Zespół Columbia został zmuszony do wycofania się z Tour of Turkey. Ośmiu zawodników tej ekipy, nie otrzymało paszportów, po tym jak złożyli je na początku miesiąca w brytyjskiej ambasadzie w Rzymie. Kolarze przesłali swoje dokumenty w celu wyrobienia wizy na start Giro d`Italia w Belfaście.
Pro-kontynentalna ekipa miała wylecieć do Turcji już dziś, jednak Kolumbijczycy na co dzień stacjonujący we Włoszech nie mogą opuścić kraju, ponieważ ich dokumenty są w rękach urzędników brytyjskiej ambasady. Znalazły się tam, ponieważ obywatele Kolumbii muszą ubiegać się o wizję, by wjechać na teren Wielkiej Brytanii. Przypomnijmy, że Team Columbia dostał dziką kartę na wyścig Dookoła Włoch, który rozpoczyna się 9 maja w Belfaście.
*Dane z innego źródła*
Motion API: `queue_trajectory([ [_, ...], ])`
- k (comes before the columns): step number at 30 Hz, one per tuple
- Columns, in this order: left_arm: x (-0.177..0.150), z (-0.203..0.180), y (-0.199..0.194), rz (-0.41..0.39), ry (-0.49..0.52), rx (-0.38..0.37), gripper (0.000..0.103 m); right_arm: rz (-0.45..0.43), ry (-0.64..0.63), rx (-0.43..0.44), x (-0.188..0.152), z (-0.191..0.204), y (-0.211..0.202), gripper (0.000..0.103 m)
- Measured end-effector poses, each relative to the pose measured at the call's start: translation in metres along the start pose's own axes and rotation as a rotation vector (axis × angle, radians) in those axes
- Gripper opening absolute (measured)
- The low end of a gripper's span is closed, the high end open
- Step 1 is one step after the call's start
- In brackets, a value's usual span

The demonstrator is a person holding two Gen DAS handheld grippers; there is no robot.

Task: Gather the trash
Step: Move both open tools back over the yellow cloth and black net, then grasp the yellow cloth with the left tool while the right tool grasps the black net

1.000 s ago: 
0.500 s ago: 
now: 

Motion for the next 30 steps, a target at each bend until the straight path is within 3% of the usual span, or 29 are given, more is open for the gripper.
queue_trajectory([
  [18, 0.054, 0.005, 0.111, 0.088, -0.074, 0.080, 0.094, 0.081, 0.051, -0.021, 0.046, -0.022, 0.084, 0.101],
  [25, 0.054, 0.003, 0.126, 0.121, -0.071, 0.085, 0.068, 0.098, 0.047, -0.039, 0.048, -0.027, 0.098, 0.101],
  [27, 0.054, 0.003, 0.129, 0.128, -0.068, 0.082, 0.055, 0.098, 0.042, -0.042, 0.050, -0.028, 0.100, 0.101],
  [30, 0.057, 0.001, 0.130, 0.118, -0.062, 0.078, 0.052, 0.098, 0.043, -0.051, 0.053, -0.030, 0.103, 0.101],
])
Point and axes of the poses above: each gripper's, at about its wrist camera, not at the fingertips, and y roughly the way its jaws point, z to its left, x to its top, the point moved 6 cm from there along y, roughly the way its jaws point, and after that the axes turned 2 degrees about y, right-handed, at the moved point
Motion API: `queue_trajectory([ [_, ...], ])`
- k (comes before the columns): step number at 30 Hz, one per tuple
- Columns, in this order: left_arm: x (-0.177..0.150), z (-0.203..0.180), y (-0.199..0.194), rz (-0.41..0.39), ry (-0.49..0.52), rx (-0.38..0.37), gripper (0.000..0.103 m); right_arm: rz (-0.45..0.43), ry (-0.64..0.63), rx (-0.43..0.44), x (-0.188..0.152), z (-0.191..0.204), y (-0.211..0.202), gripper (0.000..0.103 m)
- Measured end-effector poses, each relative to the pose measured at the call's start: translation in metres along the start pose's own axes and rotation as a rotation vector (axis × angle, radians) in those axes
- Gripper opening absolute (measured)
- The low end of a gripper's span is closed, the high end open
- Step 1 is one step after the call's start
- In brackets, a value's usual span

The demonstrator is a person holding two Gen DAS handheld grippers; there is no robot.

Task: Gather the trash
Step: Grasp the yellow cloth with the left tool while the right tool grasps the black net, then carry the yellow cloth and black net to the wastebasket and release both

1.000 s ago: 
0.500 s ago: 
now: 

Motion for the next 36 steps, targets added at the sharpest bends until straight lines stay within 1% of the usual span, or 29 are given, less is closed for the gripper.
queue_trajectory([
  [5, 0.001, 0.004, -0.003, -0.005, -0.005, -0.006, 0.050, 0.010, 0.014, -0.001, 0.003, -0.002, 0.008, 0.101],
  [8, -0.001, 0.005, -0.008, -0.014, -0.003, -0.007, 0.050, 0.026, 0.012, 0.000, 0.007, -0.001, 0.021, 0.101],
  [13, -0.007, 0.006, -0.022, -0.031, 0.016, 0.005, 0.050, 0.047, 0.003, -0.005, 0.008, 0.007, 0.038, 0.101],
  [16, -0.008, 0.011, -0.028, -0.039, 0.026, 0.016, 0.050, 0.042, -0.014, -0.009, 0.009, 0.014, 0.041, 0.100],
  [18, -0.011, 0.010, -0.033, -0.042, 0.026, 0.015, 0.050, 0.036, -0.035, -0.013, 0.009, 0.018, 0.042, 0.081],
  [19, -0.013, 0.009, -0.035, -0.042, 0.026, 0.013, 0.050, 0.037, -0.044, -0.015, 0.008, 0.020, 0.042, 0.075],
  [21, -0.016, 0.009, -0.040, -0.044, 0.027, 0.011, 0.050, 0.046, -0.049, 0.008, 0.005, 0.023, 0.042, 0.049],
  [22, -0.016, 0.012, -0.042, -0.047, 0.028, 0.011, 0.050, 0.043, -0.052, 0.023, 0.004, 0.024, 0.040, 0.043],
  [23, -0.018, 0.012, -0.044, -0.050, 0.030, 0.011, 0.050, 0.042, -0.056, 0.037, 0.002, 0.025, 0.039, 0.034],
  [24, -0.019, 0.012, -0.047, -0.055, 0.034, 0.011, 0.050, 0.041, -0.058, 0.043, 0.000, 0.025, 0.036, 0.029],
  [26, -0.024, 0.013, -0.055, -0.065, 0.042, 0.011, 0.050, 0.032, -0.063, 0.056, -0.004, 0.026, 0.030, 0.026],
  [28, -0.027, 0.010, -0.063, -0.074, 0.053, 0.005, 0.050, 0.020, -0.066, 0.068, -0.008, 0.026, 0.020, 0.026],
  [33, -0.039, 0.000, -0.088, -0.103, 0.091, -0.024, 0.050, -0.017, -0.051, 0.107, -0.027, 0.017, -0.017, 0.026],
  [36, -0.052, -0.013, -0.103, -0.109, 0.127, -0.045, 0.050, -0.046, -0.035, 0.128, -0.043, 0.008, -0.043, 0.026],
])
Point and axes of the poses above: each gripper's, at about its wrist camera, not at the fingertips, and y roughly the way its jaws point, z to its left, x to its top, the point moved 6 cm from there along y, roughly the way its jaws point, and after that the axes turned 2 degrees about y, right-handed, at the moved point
„Byliśmy z ośmioma naszymi kolarzami w Rzymie 10 i 14 kwietnia, by dokonać dodatkowej opłaty, która miała być gwarantem szybszego odzyskania naszych paszportów. Powiedziano nam, że zostaną zwrócone w ciągu pięciu dni”, powiedział menedżer ekipy Claudio Corti. „Niestety Ambasada Wielkiej Brytanii w dalszym ciągu posiada nasze dokumenty, nie podając żadnych powodów dla których tak się stało. Jest to absurdalna sytuacja, która może zagrażać nawet naszemu udziałowi w Giro d’Italia”, dodał.